→ Data:
((

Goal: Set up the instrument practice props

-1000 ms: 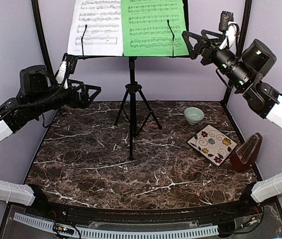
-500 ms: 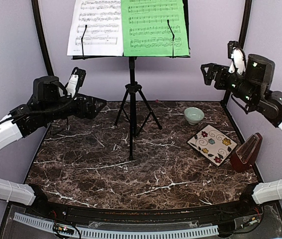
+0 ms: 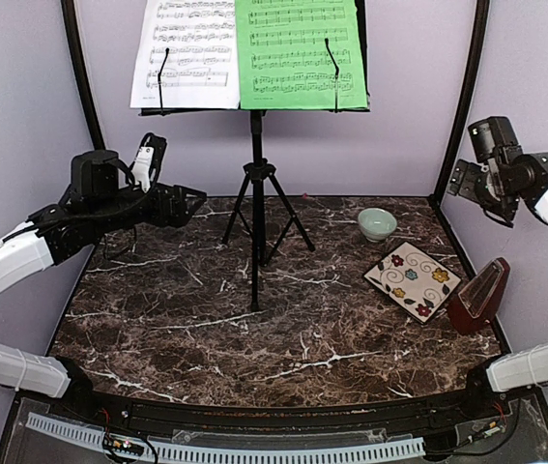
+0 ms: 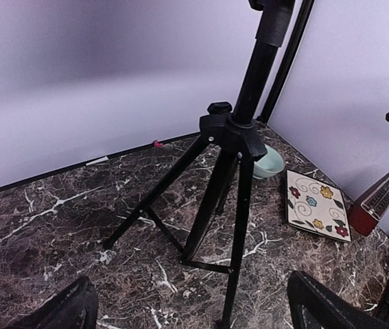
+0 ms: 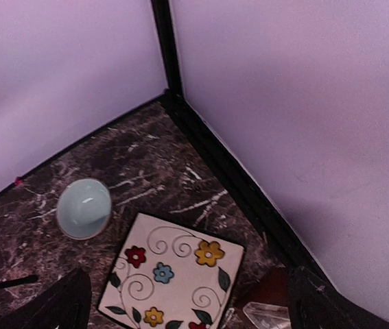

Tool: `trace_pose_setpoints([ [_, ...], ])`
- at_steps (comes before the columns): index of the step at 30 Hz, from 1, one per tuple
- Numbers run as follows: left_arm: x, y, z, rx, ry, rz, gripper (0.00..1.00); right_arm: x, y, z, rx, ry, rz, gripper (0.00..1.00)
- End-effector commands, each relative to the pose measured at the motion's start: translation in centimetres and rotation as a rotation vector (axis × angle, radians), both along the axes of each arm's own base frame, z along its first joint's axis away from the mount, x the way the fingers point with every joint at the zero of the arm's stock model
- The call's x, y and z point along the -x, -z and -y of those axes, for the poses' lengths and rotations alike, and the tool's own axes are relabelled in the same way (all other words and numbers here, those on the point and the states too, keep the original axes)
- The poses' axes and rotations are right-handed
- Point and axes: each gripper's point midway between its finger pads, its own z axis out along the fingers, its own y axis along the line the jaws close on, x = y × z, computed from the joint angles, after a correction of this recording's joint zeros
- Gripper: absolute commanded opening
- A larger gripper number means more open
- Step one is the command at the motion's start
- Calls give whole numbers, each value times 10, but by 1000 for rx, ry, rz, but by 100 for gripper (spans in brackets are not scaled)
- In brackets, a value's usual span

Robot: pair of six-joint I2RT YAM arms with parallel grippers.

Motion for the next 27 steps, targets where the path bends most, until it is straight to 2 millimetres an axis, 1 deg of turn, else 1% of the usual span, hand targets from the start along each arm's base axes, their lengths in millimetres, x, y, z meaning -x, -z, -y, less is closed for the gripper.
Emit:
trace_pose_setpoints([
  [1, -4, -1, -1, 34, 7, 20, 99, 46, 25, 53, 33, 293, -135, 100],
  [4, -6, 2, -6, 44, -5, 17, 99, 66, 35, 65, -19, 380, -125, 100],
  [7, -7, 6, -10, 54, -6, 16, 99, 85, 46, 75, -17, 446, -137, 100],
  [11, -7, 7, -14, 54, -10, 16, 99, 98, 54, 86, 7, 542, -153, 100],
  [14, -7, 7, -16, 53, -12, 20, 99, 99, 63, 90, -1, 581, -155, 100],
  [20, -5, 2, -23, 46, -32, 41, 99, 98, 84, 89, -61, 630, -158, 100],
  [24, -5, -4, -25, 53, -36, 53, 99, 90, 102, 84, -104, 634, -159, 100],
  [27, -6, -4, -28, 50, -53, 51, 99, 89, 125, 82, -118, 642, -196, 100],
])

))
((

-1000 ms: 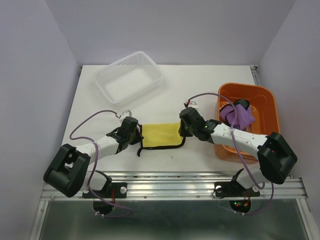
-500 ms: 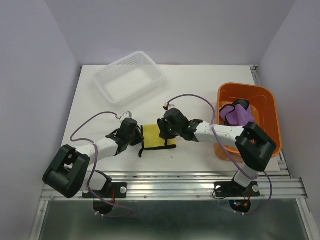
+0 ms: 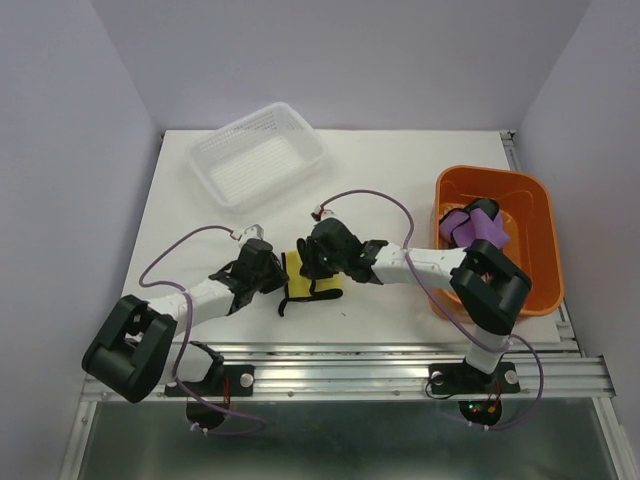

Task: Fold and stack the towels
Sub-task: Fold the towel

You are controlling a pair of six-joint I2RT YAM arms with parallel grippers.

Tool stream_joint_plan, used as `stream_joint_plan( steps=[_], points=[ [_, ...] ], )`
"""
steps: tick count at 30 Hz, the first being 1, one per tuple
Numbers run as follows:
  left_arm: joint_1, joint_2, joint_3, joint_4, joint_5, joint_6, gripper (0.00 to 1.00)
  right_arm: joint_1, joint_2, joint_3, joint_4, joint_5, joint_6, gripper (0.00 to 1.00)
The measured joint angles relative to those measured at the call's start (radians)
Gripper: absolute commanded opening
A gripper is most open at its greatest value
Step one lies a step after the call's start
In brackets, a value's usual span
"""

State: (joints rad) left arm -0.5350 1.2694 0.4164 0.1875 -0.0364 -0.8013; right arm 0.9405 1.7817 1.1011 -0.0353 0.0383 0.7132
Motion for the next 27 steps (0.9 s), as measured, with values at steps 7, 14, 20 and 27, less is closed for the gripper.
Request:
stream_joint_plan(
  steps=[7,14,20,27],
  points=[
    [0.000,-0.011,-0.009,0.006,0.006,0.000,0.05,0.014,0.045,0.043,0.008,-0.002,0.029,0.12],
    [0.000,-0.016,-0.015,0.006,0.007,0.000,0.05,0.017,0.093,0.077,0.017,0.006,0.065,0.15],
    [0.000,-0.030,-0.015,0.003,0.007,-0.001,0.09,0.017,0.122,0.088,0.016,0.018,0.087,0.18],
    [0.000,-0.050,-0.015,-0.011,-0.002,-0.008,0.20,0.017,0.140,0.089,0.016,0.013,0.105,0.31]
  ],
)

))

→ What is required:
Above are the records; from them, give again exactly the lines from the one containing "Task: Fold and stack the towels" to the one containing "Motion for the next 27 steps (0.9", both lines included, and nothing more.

→ Expected answer:
Task: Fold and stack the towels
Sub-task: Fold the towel

You are controlling a pair of six-joint I2RT YAM arms with parallel grippers.

Tool stream_joint_plan, used as `stream_joint_plan( steps=[_], points=[ [_, ...] ], )`
"""
steps: tick count at 30 Hz, the first being 1, one per tuple
Numbers run as follows:
  left_arm: joint_1, joint_2, joint_3, joint_4, joint_5, joint_6, gripper (0.00 to 1.00)
  right_arm: joint_1, joint_2, joint_3, joint_4, joint_5, joint_6, gripper (0.00 to 1.00)
The measured joint angles relative to those measured at the call's start (radians)
Gripper: absolute commanded opening
A gripper is most open at its greatest value
Step one lies a step after the call's start
In brackets, a value's usual span
"""

State: (joints rad) left arm -0.5350 1.2694 0.4164 0.1875 -0.0364 -0.8013; right arm 0.9405 1.7817 1.1011 -0.0353 0.0383 0.7132
Motion for the next 27 steps (0.9 s), as measured, with values at steps 7, 14, 20 and 27, less is closed for the gripper.

No part of the exercise remains unanswered.